◆ **Provided data**
--------------------

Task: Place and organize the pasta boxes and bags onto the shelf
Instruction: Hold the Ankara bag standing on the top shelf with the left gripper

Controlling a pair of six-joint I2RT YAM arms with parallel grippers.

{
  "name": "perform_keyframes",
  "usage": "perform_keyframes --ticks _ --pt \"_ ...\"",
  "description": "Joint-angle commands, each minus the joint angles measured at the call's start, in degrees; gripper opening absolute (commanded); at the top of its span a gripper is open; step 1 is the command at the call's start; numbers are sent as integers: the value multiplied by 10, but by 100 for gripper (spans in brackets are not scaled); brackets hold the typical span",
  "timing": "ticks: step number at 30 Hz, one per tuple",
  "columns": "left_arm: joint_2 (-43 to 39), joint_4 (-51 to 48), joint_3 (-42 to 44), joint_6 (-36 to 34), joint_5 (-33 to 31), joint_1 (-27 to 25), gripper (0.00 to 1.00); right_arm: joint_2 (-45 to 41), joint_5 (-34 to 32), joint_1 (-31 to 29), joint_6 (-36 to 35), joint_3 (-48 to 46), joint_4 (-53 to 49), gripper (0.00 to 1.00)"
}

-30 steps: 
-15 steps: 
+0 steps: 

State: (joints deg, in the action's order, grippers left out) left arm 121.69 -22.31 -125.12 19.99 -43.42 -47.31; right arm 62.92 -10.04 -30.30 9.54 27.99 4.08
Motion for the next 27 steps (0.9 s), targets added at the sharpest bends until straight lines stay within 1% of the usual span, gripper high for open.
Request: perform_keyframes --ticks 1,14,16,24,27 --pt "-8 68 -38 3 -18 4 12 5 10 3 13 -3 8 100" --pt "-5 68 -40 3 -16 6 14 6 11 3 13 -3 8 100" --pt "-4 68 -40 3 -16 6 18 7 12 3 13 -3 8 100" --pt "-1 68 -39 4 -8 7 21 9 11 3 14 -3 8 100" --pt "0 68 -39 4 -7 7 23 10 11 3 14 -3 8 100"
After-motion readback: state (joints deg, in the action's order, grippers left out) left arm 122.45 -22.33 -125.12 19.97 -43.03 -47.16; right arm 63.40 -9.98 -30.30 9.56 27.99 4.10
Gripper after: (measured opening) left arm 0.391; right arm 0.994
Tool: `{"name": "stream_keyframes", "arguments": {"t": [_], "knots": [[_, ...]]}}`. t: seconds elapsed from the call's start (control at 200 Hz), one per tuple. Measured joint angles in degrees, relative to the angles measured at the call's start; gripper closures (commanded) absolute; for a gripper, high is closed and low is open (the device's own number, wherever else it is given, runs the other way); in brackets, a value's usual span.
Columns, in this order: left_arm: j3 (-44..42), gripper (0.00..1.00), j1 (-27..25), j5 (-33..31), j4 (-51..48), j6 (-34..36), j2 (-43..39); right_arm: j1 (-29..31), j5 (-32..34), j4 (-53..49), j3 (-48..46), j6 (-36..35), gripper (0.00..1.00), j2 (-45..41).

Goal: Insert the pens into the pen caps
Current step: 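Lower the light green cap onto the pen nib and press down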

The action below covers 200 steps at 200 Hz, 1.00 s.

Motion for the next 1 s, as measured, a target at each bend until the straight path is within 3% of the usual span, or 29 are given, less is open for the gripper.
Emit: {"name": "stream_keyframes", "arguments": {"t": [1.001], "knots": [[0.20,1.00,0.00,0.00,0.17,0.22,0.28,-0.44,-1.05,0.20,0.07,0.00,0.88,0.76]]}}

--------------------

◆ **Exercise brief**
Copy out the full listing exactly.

◆ **Worked solution**
Task: Place and organize the pasta boxes and bags onto the shelf
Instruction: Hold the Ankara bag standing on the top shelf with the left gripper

Controlling a pair of six-joint I2RT YAM arms with parallel grippers.

{
  "name": "perform_keyframes",
  "usage": "perform_keyframes --ticks _ --pt \"_ ...\"",
  "description": "Joint-angle commands, each minus the joint angles measured at the call's start, in degrees; gripper opening absolute (commanded); at the top of its span a gripper is open; step 1 is the command at the call's start; numbers are sent as integers: the value multiplied by 10, but by 100 for gripper (spans in brackets are not scaled); brackets hold the typical span",
  "timing": "ticks: step number at 30 Hz, one per tuple",
  "columns": "left_arm: joint_2 (-43 to 39), joint_4 (-51 to 48), joint_3 (-42 to 44), joint_6 (-36 to 34), joint_5 (-33 to 31), joint_1 (-27 to 25), gripper (0.00 to 1.00); right_arm: joint_2 (-45 to 41), joint_5 (-34 to 32), joint_1 (-31 to 29), joint_6 (-36 to 35), joint_3 (-48 to 46), joint_4 (-53 to 49), gripper (0.00 to 1.00)"
}

-30 steps: 
-15 steps: 
+0 steps: 

State: (joints deg, in the action's order, grippers left out) left arm 121.69 -22.31 -125.12 19.99 -43.42 -47.31; right arm 62.92 -10.04 -30.30 9.54 27.99 4.08
Motion for the next 27 steps (0.9 s), targets added at the sharpest bends until straight lines stay within 1% of the usual span, gripper high for open.
Request: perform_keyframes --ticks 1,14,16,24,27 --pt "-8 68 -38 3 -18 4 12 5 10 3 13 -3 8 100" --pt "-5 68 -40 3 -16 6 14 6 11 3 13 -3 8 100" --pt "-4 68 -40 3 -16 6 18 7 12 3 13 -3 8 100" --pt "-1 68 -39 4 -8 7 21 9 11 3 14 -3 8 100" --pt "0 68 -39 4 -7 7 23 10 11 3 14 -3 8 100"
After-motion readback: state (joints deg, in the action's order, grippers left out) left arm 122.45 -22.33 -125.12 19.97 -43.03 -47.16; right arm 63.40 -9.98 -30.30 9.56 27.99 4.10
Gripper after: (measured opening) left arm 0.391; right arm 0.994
Tool: `{"name": "stream_keyframes", "arguments": {"t": [_], "knots": [[_, ...]]}}`. t: seconds elapsed from the call's start (control at 200 Hz), one per tuple. Measured joint angles in degrees, relative to the angles measured at the call's start; gripper closures (commanded) absolute; for a gripper, high is closed and low is open (the device's own number, wherever else it is given, runs the other way); in brackets, a value's usual span.
Columns, in this order: left_arm: j3 (-44..42), gripper (0.00..1.00), j1 (-27..25), j5 (-33..31), j4 (-51..48), j6 (-34..36), j2 (-43..39); right_arm: j1 (-29..31), j5 (-32..34), j4 (-53..49), j3 (-48..46), j6 (-36..35), gripper (0.00..1.00), j2 (-45..41).

Goal: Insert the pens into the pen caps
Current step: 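Lower the light green cap onto the pen nib and press down
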
The action below covers 200 steps at 200 Hz, 1.00 s.

Motion for the next 1 s, as measured, a target at each bend until the straight path is within 3% of the usual span, or 29 are given, less is open for the gripper.
Emit: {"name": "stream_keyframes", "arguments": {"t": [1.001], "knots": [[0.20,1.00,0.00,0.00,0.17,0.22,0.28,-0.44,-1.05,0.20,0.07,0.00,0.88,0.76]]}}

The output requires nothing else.